Extracted data ->

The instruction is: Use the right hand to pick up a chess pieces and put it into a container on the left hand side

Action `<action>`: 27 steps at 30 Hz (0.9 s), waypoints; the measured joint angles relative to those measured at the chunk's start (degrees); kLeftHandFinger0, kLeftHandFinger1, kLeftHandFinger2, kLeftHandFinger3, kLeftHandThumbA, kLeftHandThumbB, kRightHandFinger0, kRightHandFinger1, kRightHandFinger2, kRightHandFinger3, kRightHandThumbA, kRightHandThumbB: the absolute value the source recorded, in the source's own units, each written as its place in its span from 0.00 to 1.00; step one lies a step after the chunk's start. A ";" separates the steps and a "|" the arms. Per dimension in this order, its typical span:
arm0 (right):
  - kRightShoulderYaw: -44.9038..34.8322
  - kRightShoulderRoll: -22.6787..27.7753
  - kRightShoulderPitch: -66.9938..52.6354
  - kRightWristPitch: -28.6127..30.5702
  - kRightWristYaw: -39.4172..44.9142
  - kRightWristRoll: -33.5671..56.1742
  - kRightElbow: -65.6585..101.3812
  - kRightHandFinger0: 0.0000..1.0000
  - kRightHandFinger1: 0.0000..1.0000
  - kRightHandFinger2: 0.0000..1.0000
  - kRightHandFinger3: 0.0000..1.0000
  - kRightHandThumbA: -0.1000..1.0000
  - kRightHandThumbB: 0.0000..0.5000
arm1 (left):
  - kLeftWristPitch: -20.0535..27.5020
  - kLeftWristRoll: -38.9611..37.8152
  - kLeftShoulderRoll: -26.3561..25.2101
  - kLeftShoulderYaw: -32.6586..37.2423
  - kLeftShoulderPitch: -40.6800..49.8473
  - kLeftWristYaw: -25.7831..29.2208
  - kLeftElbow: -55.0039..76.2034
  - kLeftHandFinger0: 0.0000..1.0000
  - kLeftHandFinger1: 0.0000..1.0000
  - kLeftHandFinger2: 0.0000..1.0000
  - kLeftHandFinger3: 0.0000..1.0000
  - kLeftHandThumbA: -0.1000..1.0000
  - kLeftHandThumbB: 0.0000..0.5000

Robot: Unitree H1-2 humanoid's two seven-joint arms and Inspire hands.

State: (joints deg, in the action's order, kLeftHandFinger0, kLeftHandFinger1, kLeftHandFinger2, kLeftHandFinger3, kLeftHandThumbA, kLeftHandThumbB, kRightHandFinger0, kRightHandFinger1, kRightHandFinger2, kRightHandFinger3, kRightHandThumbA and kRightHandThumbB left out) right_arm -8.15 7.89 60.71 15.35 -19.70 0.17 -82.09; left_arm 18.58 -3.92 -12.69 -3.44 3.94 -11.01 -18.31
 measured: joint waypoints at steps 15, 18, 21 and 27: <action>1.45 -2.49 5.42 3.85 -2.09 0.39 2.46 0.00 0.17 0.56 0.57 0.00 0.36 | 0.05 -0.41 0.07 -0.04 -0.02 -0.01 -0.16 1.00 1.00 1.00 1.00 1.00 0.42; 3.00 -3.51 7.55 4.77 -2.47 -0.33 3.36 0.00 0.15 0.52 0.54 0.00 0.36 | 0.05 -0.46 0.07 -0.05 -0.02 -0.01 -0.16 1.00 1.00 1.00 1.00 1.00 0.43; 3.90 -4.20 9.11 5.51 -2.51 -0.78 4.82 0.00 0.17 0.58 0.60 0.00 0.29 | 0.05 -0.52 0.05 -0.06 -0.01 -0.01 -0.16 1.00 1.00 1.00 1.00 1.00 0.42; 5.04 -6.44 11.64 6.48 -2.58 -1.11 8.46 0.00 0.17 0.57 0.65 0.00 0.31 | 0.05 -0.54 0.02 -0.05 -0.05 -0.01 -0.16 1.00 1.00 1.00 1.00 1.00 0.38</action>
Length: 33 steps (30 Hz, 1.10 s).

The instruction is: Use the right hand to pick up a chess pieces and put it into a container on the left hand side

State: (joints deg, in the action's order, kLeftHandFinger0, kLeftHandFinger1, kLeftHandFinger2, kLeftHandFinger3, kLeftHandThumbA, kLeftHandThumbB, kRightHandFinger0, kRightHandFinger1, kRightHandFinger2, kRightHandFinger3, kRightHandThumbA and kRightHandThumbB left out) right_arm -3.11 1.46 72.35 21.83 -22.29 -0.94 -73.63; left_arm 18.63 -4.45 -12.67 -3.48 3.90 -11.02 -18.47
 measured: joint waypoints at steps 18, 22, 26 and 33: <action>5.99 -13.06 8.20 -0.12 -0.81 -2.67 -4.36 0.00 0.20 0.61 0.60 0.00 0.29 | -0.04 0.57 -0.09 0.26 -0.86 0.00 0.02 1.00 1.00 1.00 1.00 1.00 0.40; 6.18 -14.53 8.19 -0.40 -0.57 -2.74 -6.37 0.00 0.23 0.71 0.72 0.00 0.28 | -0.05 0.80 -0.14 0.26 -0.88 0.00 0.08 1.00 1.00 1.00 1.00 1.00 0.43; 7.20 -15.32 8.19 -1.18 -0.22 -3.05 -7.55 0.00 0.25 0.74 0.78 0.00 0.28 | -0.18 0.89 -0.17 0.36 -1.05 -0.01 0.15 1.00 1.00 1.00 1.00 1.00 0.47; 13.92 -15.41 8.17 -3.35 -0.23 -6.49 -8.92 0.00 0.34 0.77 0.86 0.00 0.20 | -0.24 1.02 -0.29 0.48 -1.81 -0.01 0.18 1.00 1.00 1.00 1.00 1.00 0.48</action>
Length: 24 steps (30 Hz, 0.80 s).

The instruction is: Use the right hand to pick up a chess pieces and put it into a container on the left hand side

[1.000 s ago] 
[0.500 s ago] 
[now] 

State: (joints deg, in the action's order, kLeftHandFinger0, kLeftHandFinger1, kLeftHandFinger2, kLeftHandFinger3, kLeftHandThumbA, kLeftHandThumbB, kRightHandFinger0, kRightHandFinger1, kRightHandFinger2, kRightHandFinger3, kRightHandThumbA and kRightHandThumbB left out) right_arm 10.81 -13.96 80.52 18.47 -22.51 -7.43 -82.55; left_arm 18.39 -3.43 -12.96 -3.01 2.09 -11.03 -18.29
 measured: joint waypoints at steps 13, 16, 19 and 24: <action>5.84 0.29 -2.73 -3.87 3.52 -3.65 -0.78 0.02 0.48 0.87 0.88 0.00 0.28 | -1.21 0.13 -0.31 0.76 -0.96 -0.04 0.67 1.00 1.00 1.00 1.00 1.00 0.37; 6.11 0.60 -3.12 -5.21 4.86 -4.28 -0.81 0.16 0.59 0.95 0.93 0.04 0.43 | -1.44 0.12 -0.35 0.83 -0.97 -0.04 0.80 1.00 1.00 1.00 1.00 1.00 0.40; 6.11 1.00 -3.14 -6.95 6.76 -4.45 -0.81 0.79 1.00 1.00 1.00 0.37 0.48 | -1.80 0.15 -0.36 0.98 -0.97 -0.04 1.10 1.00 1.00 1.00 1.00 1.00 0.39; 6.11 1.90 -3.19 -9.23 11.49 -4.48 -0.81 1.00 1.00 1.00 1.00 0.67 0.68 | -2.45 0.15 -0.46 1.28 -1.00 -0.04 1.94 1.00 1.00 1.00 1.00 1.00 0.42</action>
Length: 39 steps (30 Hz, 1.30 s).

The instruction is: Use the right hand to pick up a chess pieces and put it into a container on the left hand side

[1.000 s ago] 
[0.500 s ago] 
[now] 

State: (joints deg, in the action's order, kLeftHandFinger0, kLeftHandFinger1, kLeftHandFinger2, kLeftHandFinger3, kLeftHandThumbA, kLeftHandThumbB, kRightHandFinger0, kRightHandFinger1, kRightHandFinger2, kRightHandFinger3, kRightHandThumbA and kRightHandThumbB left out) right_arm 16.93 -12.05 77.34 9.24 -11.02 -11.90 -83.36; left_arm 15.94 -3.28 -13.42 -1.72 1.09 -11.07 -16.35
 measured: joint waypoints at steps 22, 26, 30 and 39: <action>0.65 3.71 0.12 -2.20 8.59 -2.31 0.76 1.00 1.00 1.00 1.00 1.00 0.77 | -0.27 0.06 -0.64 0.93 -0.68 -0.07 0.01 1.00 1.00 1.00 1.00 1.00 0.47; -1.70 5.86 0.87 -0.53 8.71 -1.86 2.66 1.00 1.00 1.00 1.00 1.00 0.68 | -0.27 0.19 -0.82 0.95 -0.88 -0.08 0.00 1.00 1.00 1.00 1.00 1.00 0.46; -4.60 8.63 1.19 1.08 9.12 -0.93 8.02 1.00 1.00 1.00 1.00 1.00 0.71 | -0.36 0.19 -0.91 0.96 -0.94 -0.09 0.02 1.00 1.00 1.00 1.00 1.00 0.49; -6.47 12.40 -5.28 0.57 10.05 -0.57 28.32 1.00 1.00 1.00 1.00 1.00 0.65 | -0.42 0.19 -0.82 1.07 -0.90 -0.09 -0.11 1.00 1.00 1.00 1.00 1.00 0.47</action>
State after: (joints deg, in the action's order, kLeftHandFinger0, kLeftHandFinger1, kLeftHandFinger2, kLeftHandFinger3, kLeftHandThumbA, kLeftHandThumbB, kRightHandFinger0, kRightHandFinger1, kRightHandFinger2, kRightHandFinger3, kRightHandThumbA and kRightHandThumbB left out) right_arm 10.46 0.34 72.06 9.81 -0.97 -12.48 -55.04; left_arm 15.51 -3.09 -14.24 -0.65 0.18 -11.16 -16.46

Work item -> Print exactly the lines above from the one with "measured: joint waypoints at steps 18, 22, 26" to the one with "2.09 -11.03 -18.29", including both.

Solution below ->
 measured: joint waypoints at steps 18, 22, 26 and 33: <action>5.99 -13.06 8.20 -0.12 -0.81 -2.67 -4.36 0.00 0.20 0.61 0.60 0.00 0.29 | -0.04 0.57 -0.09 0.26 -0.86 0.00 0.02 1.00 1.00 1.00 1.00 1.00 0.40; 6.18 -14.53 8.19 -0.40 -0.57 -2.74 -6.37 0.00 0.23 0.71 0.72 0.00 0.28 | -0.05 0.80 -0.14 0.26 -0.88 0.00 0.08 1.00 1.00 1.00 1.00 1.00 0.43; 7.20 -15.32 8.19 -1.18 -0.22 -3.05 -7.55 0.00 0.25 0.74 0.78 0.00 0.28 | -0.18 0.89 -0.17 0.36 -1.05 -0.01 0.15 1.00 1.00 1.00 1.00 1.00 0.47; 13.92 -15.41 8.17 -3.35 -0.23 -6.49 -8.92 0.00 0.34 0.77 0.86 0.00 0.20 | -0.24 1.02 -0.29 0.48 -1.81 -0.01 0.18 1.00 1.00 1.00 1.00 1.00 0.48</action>
Length: 24 steps (30 Hz, 0.80 s).

The instruction is: Use the right hand to pick up a chess pieces and put it into a container on the left hand side

[1.000 s ago] 
[0.500 s ago] 
[now] 

State: (joints deg, in the action's order, kLeftHandFinger0, kLeftHandFinger1, kLeftHandFinger2, kLeftHandFinger3, kLeftHandThumbA, kLeftHandThumbB, kRightHandFinger0, kRightHandFinger1, kRightHandFinger2, kRightHandFinger3, kRightHandThumbA and kRightHandThumbB left out) right_arm 10.81 -13.96 80.52 18.47 -22.51 -7.43 -82.55; left_arm 18.39 -3.43 -12.96 -3.01 2.09 -11.03 -18.29

The output contains the complete answer to the exercise.